Réalisateur visionnaire, il a marqué l’histoire du Festival de Cannes en devenant le premier cinéaste africain à recevoir la Palme d’Or, en 1975, pour son chef-d’œuvre Chronique des années de braise. Ce film, qui retrace les prémices de la Révolution algérienne, reste l’un des témoignages les plus puissants de la mémoire coloniale et de la quête d’indépendance d’un peuple.

Mohammed Lakhdar-Hamina avait déjà été salué auparavant à Cannes, recevant en 1967 le prix de la première œuvre pour Le Vent des Aurès, film emblématique de la douleur des mères pendant la guerre. Il aura concouru à quatre reprises au prestigieux festival, s’imposant comme l’un des derniers maîtres du cinéma épique et lyrique, à la fois profondément algérien et universel dans son message.

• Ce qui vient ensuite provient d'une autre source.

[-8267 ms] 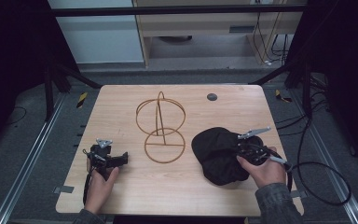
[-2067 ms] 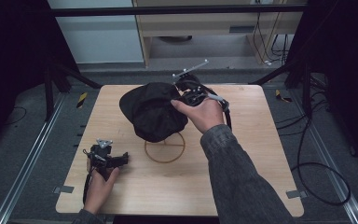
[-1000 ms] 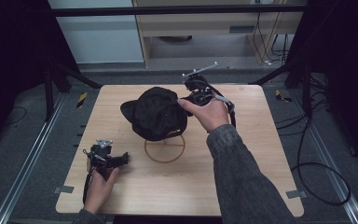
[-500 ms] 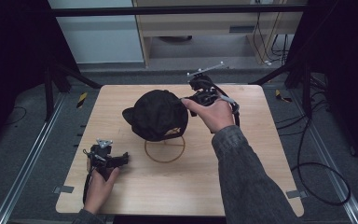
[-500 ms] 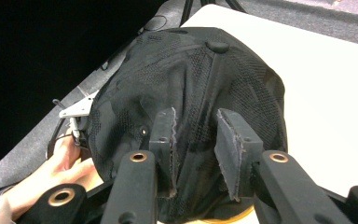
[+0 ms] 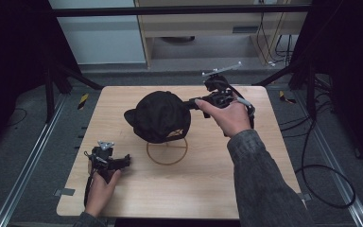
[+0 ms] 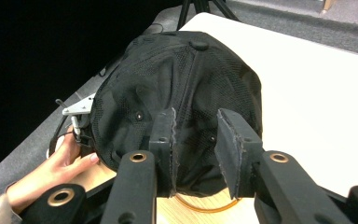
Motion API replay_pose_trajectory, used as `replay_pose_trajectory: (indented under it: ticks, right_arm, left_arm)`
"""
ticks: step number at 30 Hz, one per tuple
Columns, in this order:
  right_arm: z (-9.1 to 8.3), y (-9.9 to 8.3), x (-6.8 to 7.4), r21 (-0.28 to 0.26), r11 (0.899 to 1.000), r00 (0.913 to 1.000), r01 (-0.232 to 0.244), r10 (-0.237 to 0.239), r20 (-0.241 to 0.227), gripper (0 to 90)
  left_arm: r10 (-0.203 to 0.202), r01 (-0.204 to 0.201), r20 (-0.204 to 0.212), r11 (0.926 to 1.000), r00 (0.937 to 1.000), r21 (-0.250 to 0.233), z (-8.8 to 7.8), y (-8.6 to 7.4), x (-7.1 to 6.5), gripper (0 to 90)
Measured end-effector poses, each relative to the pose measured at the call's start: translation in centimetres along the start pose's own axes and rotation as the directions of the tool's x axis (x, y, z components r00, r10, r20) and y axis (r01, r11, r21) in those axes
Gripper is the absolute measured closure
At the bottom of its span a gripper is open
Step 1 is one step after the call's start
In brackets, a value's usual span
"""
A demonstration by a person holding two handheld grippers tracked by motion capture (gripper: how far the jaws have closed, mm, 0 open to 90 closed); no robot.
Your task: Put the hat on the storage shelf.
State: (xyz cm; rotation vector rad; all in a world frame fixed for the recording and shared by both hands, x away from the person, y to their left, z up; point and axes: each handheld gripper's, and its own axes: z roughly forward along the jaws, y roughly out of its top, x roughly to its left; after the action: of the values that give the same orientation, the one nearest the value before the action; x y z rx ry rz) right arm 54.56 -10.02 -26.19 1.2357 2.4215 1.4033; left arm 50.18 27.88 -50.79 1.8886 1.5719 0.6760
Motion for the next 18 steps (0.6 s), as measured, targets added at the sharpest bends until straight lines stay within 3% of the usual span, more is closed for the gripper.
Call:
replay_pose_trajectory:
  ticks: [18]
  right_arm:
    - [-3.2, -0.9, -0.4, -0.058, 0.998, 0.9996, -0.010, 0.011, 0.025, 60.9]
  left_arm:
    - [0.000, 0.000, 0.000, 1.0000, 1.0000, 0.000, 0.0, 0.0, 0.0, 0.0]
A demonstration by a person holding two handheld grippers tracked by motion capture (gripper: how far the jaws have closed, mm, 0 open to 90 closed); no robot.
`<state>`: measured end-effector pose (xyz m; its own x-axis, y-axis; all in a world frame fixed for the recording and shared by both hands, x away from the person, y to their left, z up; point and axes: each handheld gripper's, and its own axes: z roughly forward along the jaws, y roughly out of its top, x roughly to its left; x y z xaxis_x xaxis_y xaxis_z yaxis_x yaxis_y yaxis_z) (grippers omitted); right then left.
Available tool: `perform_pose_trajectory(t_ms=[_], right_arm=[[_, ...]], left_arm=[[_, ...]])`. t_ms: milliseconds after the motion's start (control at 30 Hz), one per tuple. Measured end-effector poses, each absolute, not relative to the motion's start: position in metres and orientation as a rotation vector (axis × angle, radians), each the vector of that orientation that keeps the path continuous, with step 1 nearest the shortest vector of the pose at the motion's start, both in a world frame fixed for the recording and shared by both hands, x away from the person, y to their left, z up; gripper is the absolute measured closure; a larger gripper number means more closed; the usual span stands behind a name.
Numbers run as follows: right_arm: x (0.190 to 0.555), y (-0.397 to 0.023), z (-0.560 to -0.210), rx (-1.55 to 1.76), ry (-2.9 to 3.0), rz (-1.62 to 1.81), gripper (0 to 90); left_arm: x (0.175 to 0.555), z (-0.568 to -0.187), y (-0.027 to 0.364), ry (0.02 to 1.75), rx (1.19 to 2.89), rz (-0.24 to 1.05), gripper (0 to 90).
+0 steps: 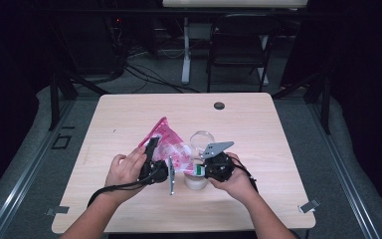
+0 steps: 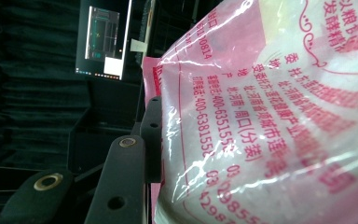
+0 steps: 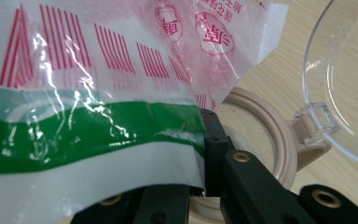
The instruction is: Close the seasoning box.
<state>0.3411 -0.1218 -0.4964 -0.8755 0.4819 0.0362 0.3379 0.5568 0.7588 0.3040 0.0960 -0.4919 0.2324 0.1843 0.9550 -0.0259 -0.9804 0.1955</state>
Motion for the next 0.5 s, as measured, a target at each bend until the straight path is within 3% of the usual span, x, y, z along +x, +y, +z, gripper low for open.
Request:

Ses fils, Malik et Tarek Lakhdar-Hamina, ont annoncé la triste nouvelle à travers un communiqué empreint d’émotion, saluant « un héritage cinématographique inestimable » et rappelant le rôle unique de leur père comme pont culturel entre le Sud et l’Occident, et comme voix du tiers-monde pendant près de quarante ans.

Un hommage lui a été rendu cette semaine lors de l’édition 2025 du Festival de Cannes, avec la projection restaurée en 4K de Chronique des années de braise, dans le cadre du programme Cannes Classics. Une manière de saluer une dernière fois celui qui aura marqué à jamais l’âme du cinéma algérien.